ECLI:NL:GHARL:2024:2571
Gerechtshof Arnhem-Leeuwarden
- Hoger beroep
- Rechtspraak.nl
Verdeling van woning in gemeenschappelijk eigendom na beëindiging van relatie
In deze zaak gaat het om de verdeling van een woning die in gemeenschappelijk eigendom is van een man en een vrouw, die een affectieve relatie hebben gehad en samenwoonden van augustus 2001 tot mei 2009. De man heeft sinds november 2009 het alleenrecht van bewoning en draagt alle woonlasten. Na het verbreken van de relatie hebben partijen op 17 februari 2014 een vaststellingsovereenkomst gesloten waarin afspraken zijn gemaakt over de gemeenschappelijke woning. De vrouw heeft in 2021 een gerechtelijke procedure gestart om de man te veroordelen tot medewerking aan de taxatie van de woning en het ontslag uit de hoofdelijke aansprakelijkheid voor de hypothecaire geldlening.
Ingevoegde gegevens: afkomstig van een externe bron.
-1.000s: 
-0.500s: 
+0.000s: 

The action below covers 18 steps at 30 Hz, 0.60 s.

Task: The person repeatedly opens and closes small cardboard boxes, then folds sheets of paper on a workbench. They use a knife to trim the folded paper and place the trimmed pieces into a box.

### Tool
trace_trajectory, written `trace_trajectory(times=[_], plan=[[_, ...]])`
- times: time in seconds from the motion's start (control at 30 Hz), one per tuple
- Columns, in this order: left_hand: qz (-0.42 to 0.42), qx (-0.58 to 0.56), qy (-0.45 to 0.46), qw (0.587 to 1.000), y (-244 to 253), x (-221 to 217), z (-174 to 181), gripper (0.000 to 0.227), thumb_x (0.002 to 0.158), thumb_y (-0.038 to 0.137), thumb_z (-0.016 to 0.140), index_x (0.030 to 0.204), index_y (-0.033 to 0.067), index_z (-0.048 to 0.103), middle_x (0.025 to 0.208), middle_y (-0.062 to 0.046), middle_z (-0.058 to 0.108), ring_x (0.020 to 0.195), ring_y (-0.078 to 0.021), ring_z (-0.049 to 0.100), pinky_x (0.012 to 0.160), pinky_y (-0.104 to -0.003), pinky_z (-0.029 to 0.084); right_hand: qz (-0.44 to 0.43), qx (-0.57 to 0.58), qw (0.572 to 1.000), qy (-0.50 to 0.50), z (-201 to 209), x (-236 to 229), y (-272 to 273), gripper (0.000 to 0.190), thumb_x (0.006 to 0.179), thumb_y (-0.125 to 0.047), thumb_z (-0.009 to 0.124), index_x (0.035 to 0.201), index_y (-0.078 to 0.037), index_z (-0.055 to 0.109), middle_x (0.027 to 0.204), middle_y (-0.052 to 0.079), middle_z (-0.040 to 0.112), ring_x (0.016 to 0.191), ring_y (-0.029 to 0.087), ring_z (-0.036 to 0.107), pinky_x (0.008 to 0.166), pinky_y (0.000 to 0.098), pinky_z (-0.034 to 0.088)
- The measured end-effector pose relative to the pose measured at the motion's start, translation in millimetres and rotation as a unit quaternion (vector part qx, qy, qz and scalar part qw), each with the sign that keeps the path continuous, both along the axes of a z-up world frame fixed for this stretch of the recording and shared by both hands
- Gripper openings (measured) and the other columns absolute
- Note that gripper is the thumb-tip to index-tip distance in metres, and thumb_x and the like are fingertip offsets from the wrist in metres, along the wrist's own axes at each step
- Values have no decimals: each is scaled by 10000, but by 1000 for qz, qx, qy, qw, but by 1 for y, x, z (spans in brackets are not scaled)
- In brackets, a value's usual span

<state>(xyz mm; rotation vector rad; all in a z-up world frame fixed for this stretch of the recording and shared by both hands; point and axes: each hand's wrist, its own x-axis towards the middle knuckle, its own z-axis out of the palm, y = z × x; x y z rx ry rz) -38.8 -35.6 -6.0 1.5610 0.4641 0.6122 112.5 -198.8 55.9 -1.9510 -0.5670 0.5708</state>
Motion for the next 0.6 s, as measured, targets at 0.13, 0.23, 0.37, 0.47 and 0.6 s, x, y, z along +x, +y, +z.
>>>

De rechtbank heeft in een vonnis van 1 maart 2023 bepaald dat de woning verkocht moet worden en dat de opbrengst gedeeld moet worden. In hoger beroep heeft het hof de zaak behandeld en de mogelijkheid van financiering door de man besproken. Het hof heeft uiteindelijk het vonnis van de rechtbank bekrachtigd, met uitzondering van de afwijzing van de door de vrouw gevorderde dwangsom. Het hof heeft de man veroordeeld tot medewerking aan de verkoop van de woning en het tekenen van de koopovereenkomst, met een dwangsom voor iedere voorgenomen bezichtiging waaraan hij niet meewerkt. De vrouw heeft ook gevorderd dat de man de woning moet verlaten indien hij € 2.500 aan dwangsommen heeft verbeurd. Het hof heeft deze vordering toegewezen en bepaald dat de man de woning moet verlaten en niet meer mag betreden.